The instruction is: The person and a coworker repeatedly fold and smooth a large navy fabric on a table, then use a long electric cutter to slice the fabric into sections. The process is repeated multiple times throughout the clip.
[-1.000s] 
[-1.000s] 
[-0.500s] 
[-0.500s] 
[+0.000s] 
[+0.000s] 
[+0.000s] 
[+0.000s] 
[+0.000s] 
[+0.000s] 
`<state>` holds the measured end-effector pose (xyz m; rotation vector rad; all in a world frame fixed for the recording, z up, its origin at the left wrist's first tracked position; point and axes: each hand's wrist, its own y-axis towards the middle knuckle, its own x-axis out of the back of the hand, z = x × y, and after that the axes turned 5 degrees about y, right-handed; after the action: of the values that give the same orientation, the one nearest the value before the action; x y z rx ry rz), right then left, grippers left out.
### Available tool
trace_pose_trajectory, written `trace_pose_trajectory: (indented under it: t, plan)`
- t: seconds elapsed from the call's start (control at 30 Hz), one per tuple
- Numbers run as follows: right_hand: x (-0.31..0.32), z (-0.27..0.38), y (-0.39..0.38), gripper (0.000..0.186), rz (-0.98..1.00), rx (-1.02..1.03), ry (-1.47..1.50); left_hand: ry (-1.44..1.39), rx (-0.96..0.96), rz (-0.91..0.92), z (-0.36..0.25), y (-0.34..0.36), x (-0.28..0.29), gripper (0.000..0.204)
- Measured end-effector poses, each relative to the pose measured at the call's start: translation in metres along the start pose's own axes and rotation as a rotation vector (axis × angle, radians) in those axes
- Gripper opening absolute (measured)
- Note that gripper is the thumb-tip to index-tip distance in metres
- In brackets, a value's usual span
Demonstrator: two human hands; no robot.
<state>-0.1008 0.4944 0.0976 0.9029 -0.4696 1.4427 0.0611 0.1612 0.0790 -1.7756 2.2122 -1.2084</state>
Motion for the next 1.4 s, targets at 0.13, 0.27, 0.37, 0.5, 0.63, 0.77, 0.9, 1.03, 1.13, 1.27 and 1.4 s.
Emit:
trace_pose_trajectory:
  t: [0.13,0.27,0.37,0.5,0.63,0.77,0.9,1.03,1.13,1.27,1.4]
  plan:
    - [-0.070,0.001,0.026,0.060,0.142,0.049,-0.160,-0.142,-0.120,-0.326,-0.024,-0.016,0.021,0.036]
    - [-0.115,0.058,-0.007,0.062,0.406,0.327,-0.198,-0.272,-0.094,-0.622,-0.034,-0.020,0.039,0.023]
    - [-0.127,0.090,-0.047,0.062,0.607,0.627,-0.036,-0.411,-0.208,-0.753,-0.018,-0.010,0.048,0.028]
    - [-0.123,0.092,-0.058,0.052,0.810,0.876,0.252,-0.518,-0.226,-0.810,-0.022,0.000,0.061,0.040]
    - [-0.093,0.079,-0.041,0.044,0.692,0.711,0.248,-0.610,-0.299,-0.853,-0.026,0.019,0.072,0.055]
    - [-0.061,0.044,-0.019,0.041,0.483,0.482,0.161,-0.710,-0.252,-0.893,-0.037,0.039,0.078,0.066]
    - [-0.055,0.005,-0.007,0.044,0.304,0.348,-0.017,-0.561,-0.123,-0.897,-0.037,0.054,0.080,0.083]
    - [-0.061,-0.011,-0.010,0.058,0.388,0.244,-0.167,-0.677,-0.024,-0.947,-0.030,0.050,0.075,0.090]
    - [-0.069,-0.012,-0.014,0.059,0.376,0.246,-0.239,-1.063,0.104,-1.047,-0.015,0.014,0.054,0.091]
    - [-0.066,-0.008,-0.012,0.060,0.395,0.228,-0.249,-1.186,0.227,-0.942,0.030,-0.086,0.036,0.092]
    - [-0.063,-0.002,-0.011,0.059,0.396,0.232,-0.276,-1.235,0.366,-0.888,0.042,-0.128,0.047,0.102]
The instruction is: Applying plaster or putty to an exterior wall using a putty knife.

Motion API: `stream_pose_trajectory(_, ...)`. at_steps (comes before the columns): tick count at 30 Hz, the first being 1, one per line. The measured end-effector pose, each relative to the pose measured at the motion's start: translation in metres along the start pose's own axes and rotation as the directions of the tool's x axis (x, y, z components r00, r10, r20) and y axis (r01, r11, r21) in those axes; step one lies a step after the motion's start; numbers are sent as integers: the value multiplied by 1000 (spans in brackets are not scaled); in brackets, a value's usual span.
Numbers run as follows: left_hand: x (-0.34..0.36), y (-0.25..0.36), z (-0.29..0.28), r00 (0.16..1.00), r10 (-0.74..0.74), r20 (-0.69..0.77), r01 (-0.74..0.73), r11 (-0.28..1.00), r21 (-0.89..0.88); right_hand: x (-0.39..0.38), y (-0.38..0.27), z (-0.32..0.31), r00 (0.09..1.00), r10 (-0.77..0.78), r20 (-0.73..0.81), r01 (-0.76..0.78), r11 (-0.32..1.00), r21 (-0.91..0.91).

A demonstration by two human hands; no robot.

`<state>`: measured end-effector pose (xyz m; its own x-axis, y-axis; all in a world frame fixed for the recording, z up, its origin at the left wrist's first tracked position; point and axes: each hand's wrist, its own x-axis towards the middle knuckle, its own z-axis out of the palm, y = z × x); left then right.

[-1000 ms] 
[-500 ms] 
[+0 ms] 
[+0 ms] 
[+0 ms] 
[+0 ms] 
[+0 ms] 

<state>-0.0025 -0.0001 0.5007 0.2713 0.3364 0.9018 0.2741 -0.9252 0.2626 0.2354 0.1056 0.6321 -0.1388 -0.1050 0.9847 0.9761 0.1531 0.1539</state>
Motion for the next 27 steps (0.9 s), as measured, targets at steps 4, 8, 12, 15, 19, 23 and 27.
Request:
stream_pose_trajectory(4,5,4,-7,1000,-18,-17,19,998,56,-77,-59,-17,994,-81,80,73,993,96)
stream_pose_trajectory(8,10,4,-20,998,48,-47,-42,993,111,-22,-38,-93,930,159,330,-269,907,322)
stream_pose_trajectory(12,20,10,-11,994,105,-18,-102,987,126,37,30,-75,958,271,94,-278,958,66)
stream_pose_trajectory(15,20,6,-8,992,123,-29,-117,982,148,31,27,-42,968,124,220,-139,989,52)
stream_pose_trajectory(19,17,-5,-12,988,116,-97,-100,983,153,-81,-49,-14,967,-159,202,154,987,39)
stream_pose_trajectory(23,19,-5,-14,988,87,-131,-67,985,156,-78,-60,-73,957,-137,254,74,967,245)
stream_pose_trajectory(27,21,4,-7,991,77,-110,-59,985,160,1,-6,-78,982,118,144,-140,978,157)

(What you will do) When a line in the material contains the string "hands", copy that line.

(Result of this exercise)
Demonstrator: two human hands; no robot.
A demonstration by two human hands; no robot.

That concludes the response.